#### To do
Which lines of the entries below include "every"? List them all.

(Dataset items)
================================

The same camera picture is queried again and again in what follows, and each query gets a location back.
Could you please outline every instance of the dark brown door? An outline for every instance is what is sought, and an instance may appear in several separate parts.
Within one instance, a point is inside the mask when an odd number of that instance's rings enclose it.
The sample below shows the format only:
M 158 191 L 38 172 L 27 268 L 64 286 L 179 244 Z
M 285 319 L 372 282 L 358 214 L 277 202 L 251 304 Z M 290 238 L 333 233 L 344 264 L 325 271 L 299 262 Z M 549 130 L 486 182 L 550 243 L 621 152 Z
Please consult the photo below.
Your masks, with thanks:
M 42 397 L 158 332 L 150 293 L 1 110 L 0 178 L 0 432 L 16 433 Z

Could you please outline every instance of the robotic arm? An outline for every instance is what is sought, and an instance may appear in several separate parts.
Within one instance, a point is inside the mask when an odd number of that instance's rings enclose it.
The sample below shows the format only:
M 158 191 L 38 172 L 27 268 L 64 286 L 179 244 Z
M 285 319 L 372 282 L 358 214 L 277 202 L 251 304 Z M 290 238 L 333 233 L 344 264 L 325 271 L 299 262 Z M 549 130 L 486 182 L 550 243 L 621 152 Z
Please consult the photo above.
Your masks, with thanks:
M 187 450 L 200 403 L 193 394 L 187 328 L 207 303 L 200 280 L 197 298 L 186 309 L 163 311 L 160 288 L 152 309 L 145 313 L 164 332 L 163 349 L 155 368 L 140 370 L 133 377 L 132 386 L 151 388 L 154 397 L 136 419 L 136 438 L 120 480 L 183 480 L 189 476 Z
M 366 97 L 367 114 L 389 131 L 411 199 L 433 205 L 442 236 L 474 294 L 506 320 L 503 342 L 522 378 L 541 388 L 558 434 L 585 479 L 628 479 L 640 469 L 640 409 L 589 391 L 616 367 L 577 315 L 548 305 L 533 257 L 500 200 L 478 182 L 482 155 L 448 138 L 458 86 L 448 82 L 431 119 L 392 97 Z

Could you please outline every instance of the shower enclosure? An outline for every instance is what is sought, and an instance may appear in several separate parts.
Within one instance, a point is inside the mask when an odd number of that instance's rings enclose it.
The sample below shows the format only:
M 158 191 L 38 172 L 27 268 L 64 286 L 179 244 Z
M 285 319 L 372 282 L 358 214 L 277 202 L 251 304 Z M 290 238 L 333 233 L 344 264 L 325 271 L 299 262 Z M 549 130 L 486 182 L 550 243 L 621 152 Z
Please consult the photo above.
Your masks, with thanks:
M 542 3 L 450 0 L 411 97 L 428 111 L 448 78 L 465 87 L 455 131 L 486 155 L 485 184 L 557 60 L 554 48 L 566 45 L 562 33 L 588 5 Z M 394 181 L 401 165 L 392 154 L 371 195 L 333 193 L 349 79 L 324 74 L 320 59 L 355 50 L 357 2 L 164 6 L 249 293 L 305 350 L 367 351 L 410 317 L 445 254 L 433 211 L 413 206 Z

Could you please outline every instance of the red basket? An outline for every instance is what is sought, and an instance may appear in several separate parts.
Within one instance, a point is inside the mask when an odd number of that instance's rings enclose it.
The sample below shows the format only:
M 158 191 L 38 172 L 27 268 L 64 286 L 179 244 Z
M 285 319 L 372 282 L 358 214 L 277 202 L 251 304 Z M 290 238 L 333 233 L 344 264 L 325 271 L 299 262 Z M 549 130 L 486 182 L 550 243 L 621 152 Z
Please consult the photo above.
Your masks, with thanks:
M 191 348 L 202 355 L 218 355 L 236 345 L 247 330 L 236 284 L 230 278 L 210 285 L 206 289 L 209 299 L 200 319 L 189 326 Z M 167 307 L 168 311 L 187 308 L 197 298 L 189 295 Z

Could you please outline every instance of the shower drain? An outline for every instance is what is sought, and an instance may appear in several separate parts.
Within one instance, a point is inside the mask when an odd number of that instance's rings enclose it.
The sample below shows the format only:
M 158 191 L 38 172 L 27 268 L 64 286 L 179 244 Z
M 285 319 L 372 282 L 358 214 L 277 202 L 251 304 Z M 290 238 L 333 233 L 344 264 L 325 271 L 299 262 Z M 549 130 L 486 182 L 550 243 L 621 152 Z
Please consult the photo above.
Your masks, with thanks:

================================

#### Solution
Could you please outline every instance of the dark brown door? An outline for every instance is what is sought, and an instance may appear in several separate parts.
Could you please outline every instance of the robotic arm? An outline for every instance is what is sought, and an instance may appear in several separate parts.
Could you please outline every instance of the shower enclosure? An outline for every instance is what is sought, and an instance may appear in several separate parts.
Could you please outline every instance of the red basket? An outline for every instance is what is sought, and an instance may appear in several separate parts.
Could you please outline every instance of the shower drain? An outline for every instance is what is sought, and an instance may appear in several separate parts.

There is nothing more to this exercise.